Problem requirements: Please restate every entry exactly. Leave out the pictures.

Recorded data
-=-=-
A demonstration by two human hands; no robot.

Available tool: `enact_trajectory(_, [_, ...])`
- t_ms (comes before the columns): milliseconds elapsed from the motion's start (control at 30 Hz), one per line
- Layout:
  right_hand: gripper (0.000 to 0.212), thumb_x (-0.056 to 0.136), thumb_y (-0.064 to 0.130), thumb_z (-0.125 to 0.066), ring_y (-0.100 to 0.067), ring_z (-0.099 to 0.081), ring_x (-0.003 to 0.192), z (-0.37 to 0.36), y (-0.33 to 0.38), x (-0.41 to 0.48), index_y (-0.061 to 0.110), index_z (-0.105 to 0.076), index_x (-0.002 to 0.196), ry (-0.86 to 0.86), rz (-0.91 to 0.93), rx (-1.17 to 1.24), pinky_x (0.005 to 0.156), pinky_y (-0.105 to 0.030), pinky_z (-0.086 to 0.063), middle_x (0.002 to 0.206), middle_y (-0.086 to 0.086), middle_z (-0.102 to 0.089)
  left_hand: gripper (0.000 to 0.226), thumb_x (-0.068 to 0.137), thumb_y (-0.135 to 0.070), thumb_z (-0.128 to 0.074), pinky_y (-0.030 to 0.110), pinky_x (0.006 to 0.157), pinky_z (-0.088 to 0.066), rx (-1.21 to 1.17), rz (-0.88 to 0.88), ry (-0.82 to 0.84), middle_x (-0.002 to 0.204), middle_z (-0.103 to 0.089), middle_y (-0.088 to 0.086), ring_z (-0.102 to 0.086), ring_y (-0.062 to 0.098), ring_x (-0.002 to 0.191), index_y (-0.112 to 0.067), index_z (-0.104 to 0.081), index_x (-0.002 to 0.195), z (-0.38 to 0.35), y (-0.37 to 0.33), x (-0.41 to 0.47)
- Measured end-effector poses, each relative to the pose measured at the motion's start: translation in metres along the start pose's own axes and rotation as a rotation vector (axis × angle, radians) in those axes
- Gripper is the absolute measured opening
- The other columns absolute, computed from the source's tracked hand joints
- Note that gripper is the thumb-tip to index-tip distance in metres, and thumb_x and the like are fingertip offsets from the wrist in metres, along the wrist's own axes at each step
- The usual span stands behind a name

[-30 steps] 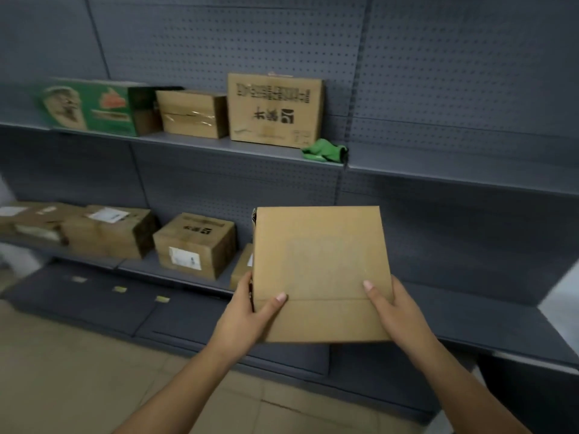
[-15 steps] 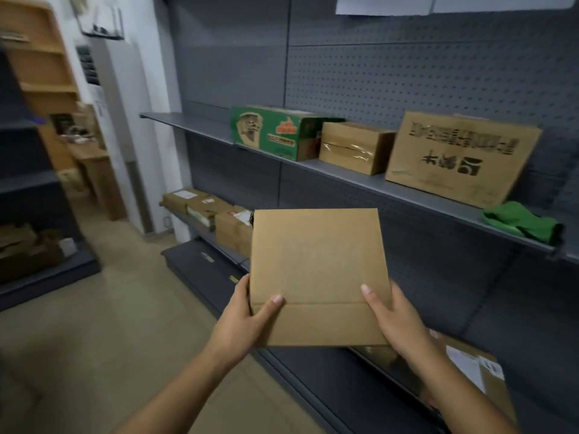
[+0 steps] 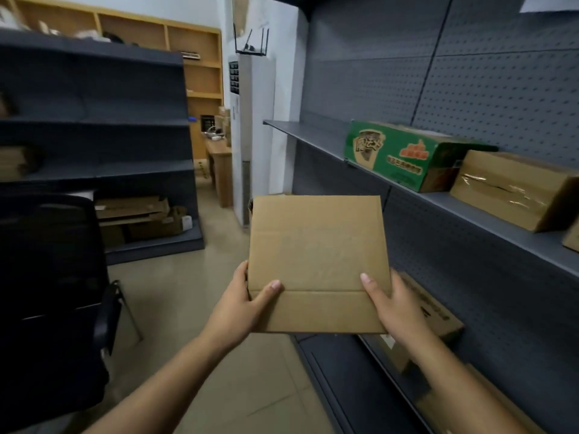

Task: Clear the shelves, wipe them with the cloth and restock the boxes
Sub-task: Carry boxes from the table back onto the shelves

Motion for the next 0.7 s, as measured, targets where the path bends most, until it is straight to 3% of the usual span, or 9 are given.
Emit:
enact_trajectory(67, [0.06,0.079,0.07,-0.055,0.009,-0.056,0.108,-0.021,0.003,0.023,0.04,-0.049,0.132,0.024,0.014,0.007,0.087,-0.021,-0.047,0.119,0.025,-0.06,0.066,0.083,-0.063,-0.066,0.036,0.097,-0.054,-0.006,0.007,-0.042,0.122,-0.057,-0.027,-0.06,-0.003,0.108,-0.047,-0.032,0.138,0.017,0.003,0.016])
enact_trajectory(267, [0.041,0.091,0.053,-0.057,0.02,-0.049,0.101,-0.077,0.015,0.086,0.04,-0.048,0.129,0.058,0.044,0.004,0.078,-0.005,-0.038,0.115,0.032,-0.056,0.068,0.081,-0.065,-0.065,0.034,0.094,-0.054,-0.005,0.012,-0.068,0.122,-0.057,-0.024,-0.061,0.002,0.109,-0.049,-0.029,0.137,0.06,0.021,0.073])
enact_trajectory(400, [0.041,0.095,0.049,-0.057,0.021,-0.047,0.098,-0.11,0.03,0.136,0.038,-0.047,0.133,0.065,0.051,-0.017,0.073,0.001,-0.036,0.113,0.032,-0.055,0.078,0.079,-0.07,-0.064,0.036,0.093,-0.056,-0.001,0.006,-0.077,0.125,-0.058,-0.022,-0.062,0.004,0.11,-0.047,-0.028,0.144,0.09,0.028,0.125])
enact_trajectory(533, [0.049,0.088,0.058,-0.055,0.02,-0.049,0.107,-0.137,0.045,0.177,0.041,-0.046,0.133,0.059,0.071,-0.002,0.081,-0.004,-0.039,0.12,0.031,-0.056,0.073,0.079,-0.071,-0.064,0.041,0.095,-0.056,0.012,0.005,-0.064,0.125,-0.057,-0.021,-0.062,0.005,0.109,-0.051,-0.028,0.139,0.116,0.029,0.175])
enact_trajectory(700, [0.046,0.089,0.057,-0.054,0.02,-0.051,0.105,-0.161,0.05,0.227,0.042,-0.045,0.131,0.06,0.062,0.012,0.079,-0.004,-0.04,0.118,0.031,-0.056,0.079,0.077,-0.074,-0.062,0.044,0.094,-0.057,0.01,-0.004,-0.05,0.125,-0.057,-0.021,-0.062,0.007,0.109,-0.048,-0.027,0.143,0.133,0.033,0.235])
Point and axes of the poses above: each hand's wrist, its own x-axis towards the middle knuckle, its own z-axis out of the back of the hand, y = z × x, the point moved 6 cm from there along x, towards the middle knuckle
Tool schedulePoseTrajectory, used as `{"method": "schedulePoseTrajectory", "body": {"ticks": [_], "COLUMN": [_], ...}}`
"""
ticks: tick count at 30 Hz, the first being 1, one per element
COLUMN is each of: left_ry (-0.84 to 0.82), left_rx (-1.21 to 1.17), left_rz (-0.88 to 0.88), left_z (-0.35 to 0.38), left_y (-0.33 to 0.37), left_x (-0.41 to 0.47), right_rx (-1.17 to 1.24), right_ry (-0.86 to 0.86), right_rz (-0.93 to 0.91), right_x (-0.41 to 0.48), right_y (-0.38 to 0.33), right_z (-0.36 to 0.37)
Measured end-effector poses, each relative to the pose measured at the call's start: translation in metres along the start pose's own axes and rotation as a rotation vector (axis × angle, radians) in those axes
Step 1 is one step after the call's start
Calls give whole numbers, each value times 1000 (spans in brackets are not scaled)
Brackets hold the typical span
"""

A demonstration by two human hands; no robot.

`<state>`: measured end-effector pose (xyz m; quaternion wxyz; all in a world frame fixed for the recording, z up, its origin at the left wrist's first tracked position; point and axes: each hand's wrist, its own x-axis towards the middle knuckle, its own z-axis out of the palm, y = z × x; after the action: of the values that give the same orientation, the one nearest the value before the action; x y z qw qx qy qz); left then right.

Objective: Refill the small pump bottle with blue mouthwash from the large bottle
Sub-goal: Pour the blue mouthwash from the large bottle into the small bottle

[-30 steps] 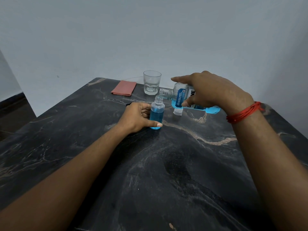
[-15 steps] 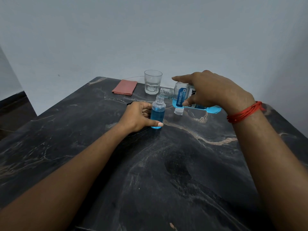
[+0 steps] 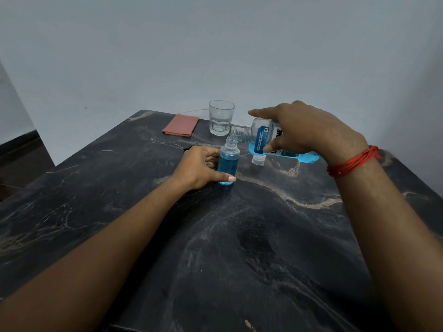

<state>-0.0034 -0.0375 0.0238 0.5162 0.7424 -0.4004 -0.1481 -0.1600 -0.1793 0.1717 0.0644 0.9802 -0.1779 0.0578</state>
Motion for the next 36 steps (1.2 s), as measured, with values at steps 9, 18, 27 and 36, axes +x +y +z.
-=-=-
Response below:
A demonstration by two human hands; no robot.

Available tool: `enact_trajectory(_, [_, ...])`
- t_ms (comes before the columns): milliseconds elapsed from the motion's start (control at 30 Hz), one per line
- Layout:
  right_hand: gripper (0.000 to 0.212), thumb_x (-0.056 to 0.136), thumb_y (-0.064 to 0.130), thumb_z (-0.125 to 0.066), ring_y (-0.100 to 0.067), ring_z (-0.099 to 0.081), ring_x (-0.003 to 0.192), z (-0.37 to 0.36), y (-0.33 to 0.38), x (-0.41 to 0.48), index_y (-0.061 to 0.110), index_z (-0.105 to 0.076), index_x (-0.002 to 0.196), ry (-0.86 to 0.86), rz (-0.91 to 0.93), rx (-1.17 to 1.24), pinky_x (0.005 to 0.156), pinky_y (-0.105 to 0.030), pinky_z (-0.086 to 0.063), middle_x (0.002 to 0.206), middle_y (-0.086 to 0.086), middle_z (-0.102 to 0.089)
  left_hand: gripper (0.000 to 0.226), thumb_x (-0.068 to 0.137), thumb_y (-0.135 to 0.070), thumb_z (-0.128 to 0.074), pinky_y (-0.030 to 0.110), pinky_x (0.006 to 0.157), pinky_z (-0.088 to 0.066), rx (-1.21 to 1.17), rz (-0.88 to 0.88), ry (-0.82 to 0.84), middle_x (-0.002 to 0.204), middle_z (-0.103 to 0.089), middle_y (-0.088 to 0.086), ring_z (-0.102 to 0.086), ring_y (-0.062 to 0.098), ring_x (-0.002 to 0.191), index_y (-0.112 to 0.067), index_z (-0.104 to 0.081), index_x (-0.002 to 0.195), z (-0.38 to 0.35), y (-0.37 to 0.33), x (-0.41 to 0.47)
- Measured end-effector poses, each relative to the pose measured at the motion's start: translation in metres along the start pose's own axes and rotation as a rotation vector (axis × angle, radians) in those axes
- Gripper is the absolute measured opening
- The other columns absolute, computed from the source's tracked hand joints
- Note that gripper is the thumb-tip to index-tip distance in metres, and thumb_x and the like are fingertip offsets from the wrist in metres, along the wrist's own axes at each step
- The usual span stands behind a name

[-30 steps] 
[-15 steps] 
[+0 steps] 

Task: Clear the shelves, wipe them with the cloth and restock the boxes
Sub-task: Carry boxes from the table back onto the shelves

Motion for the next 0.7 s, as measured, targets where the path bends most, until it is straight to 3% of the usual span, or 9 are given.
Emit:
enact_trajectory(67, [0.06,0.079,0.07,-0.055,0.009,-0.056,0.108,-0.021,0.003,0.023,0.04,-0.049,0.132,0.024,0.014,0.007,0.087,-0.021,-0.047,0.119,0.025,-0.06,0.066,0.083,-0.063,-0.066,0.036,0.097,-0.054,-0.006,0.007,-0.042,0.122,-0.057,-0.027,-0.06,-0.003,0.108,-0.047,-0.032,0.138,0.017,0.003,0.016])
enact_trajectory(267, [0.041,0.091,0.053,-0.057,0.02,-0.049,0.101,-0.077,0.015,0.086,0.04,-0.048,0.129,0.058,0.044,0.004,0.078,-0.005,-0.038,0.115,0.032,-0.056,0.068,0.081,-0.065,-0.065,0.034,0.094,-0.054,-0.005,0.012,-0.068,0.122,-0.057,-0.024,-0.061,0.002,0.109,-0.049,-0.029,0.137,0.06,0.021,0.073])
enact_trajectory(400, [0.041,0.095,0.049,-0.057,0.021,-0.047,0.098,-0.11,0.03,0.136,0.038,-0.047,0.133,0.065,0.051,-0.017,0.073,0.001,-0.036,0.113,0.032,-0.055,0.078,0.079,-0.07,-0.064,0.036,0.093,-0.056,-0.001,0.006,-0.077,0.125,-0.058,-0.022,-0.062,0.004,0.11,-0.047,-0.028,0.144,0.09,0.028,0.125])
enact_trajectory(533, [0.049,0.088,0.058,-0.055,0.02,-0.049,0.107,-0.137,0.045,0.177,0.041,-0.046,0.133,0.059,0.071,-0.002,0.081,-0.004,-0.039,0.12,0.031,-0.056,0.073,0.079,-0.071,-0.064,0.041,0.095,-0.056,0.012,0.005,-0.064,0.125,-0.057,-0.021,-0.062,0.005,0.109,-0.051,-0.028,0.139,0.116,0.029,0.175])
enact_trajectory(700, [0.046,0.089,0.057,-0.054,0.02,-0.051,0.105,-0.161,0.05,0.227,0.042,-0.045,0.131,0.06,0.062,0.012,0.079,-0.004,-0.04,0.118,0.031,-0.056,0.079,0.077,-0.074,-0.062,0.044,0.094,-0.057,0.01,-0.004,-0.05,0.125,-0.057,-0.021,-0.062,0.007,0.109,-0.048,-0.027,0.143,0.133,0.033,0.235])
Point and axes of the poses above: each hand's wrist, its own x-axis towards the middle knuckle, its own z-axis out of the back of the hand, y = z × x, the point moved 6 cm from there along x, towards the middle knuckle
Tool schedulePoseTrajectory, used as `{"method": "schedulePoseTrajectory", "body": {"ticks": [_], "COLUMN": [_], ...}}`
"""
ticks: tick count at 30 Hz, the first being 1, one per element
COLUMN is each of: left_ry (-0.84 to 0.82), left_rx (-1.21 to 1.17), left_rz (-0.88 to 0.88), left_z (-0.35 to 0.38), left_y (-0.33 to 0.37), left_x (-0.41 to 0.47), right_rx (-1.17 to 1.24), right_ry (-0.86 to 0.86), right_rz (-0.93 to 0.91), right_x (-0.41 to 0.48), right_y (-0.38 to 0.33), right_z (-0.36 to 0.37)
Measured end-effector poses, each relative to the pose measured at the call's start: translation in metres along the start pose's own axes and rotation as a rotation vector (axis × angle, radians) in those axes
Step 1 is one step after the call's start
Calls give whole numbers, each value times 1000 (spans in brackets are not scaled)
Brackets hold the typical span
"""

A demonstration by two human hands; no robot.

`<state>`: measured end-effector pose (xyz m; quaternion wxyz; all in a world frame fixed for the recording, z up, its origin at the left wrist's first tracked position; point and axes: each hand's wrist, its own x-axis towards the middle knuckle, its own z-axis out of the palm, y = z × x; after the action: of the values that give the same orientation, the one nearest the value before the action; x y z qw qx qy qz); left then right.

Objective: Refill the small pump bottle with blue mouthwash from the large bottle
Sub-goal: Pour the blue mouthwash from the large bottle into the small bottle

[-30 steps] 
[-15 steps] 
[+0 steps] 

<state>-0.0034 -0.0375 0.0238 0.5162 0.7424 -0.4004 -0.1481 -0.1600 -0.1793 0.1717 0.0644 0.9802 -0.1779 0.0578</state>
Motion for the next 36 steps (1.2 s), as measured, with values at steps 9, 18, 27 and 36, axes +x +y +z.

The answer requires nothing further.